I suppose much of it comes down to the level of integration you are wanting. Looking at the Pictures, it really is going to be a challenge to do anything but In Wall's. Thankfully, there have been great strides made in the quality of In Wall Speakers. And or On Wall.

If it was me, I would get rid of the area around the base of your Fireplace allowing you to place Floorstanding Speakers to each side where no there is Marble. Looking at the dimensions, this is going to be a challenge to get the best possible sound. You can have the most expensive equipment in the World, but if your Room has poor Acoustics, it really will not matter. I really think Acoustic Treatments should be used in this space to help get the best possible results.

I would start off with deciding your direction in Speakers as they will dictate all other choices with the exception of the Television. Should it be In Wall, we can give you some ideas of Brands that are worth considering. From there, comes either an AVR or Surround Sound Processor, possibly Outboard Amplification, Blu-Ray Player, et al.

Whatever you decide, we will be here for you to help you get the best possible HT. Right now, it is just hard to gauge how hands on you plan to be, if you want Automation, whether you want the HT to be as unobtrusive as possible, etc..
Cheers,
JJ


----------



## steamboatgeoff (Oct 29, 2011)

Thanks for the response JJ.....

Here is my plan so far........I will be able to lower the mantle over the fireplace by about 3-4 inches which will give me about 36-38 inches from ceiling to mangle top. THis will allow a 55-59 inch TV. The current cabinet plan is to have two cabinets on each side of the fireplace with bookshelves to the ceiling. The primary goal of this activity, as told to the wife, is to increase storage space. One of the cabinets will be dedicated to the stereo equipment(with appropriate venting).

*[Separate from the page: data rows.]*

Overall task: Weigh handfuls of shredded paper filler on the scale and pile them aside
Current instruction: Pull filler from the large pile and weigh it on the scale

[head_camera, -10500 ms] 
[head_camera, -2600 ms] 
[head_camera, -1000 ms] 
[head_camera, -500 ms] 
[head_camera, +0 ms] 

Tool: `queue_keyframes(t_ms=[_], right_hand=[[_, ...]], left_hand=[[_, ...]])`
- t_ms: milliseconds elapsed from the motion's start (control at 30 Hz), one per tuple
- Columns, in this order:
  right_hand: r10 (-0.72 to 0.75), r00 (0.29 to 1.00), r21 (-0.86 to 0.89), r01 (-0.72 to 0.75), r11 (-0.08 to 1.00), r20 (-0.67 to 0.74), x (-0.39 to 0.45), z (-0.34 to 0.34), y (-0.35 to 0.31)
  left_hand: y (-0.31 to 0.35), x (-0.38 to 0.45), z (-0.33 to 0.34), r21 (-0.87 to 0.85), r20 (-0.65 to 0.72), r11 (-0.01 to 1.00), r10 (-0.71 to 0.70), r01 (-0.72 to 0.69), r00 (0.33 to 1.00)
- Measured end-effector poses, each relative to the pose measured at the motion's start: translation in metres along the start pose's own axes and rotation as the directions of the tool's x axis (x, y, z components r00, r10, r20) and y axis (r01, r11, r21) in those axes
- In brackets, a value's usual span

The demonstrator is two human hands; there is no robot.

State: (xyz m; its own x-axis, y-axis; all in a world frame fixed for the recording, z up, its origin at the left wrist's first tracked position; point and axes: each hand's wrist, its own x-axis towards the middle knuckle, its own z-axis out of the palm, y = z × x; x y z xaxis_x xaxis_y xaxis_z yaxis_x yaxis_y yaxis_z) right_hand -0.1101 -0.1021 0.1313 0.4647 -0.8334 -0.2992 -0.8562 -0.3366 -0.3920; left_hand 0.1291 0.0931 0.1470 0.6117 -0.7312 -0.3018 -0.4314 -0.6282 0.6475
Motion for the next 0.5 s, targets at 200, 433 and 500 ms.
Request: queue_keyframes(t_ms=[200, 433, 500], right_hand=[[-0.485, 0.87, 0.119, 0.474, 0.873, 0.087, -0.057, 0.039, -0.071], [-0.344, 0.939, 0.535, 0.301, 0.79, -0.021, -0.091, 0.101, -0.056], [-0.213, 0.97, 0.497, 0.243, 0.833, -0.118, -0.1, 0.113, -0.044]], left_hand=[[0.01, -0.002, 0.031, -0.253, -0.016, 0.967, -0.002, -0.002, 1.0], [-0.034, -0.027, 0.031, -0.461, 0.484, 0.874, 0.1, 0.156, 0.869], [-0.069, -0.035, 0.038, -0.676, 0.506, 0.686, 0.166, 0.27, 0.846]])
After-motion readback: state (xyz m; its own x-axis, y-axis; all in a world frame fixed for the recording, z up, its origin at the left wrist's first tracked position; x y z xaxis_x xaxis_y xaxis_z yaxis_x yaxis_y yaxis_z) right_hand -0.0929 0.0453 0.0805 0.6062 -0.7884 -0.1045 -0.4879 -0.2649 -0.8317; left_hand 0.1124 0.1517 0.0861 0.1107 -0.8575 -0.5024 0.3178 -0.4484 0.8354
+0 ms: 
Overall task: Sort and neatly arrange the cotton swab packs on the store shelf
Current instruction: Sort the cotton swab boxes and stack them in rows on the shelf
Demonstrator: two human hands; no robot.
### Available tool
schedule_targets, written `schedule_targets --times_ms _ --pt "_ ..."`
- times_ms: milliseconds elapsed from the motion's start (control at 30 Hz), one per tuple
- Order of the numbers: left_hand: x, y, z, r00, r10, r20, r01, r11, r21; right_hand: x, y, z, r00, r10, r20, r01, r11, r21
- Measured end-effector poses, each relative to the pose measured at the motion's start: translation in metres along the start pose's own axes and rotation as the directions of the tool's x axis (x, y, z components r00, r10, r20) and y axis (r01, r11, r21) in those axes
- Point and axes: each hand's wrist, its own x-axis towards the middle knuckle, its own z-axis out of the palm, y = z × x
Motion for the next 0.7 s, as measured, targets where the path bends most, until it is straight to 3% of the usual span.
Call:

Here is what I was thinking componenet wise:

TV: Sony BRAVIA KDL55NX720 55-inch
Reciever: Marantz SR7005
Amplifier: Maranztz MM7055
Front Speakers: Polk VM20 (I only have about 6 inches of depth on the mantle)
Center Channel: Polk VM20 center channel
Surround Speakers: Polk 265-RT In-ceilings x 4
Subs: Polk DSW micropro 3000 x 2
Blu-Ray: LIkely going to use my PS3.

Any suggestions would be welcomed!

GG


----------



## mechman (Feb 8, 2007)

To post links, pictures, etc. you need 5 posts. You can pad some posts here. It can take an hour or more afterwards for your privileges to take effect. :T


Here are your pictures in the meantime...


----------



## Jungle Jack (Jul 28, 2009)

steamboatgeoff said:


> Thanks for the response JJ.....
> 
> Here is my plan so far........I will be able to lower the mantle over the fireplace by about 3-4 inches which will give me about 36-38 inches from ceiling to mangle top. THis will allow a 55-59 inch TV. The current cabinet plan is to have two cabinets on each side of the fireplace with bookshelves to the ceiling. The primary goal of this activity, as told to the wife, is to increase storage space. One of the cabinets will be dedicated to the stereo equipment(with appropriate venting).
> 
> ...


Looks great to me. The 7005 is such a popular model. As you are getting the AVR and not the SSP Model of the 7005, you might want to try the Speakers with the Marantz driving them. Especially with using dual Subwoofers. Regardless, looks like a plan to me.
Cheers,
JJ


----------



## TypeA (Aug 14, 2010)

Those Polk subs only go down to 25hz, suprised JJ didnt recommend something that goes deeper for your existing budget of $1100 each. Love your choice in going with Marantz and Sony.


----------



## Jungle Jack (Jul 28, 2009)

TypeA said:


> Those Polk subs only go to 25hz, suprised JJ didnt recommend something that goes deeper for your existing budget of $1100 each. Love your choice in going with Marantz.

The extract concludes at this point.